With the tightening of tax rules on company cars, some executives are considering using their private vehicles and being reimbursed via a mileage allowance. But this strategy is not always advantageous.
Expense deduction: increasingly strict rules
For non-electric vehicles, deductibility depends on the date of acquisition:
- 🚗 Before July 2023: deduction according to standard tax formula
- 🚗 Between July 2023 and the end of 2025: limited deduction (50% in 2026, 25% in 2027)
- 🚗 F rom 2026: no further deductions possible
👉 This limitation applies to all car-related expenses, including mileage allowances.
Kilometric allowance: beware of preconceived ideas
Being reimbursed for kilometers driven in your private car does not allow you to escape these restrictions.
➡️ If the vehicle is not tax-deductible, neither is the allowance for the company.
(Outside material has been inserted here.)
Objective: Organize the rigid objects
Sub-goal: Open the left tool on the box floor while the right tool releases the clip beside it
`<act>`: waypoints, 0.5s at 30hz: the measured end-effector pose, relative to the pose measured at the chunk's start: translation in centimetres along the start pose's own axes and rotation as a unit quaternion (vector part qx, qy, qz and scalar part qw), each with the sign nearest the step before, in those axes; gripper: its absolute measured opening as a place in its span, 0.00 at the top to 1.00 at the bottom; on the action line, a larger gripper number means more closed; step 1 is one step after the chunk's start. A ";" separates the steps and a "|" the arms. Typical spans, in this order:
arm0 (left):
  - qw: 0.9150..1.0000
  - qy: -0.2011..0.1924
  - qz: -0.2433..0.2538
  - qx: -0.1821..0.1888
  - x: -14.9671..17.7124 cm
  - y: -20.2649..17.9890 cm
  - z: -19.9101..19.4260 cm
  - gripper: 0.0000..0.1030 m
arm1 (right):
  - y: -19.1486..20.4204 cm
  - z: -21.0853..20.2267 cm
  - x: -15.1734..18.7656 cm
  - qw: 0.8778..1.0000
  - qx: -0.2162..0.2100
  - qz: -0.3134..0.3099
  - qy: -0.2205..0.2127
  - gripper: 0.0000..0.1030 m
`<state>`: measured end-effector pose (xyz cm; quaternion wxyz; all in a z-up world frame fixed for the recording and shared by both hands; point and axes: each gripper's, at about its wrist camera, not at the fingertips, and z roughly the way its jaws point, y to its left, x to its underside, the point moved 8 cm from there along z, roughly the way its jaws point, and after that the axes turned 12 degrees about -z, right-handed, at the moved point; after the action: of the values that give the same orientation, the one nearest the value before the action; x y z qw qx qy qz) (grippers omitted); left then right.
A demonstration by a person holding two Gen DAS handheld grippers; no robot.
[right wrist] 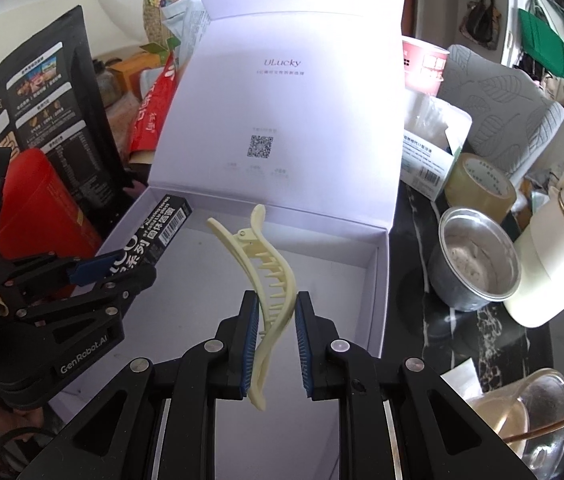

➡️ Buying a hybrid car privately in 2026 and charging for kilometers does not therefore bring any tax benefits.
When can it be interesting?
Using your private vehicle only makes sense in certain cases:
- ✔️ if the car is older (before July 2023)
- ✔️ or if it’s 100% electric
In these situations, the deduction may still be more favorable than for a recent car owned by the company.
Amount of compensation
The company can reimburse business travel based on an official rate:
- 💰 approx. €0.44/km (based on rates applicable in 2026)
Good to know
If your company already provides a car, it’s often more attractive to use it privately as well.
👉 The taxable benefit remains the same, regardless of actual use.
Conclusion
👉 Using your private car is not a miracle solution.
This choice is only relevant in specific cases (old or electric vehicle).
In most situations, it’s essential to analyze the overall structure before making a decision.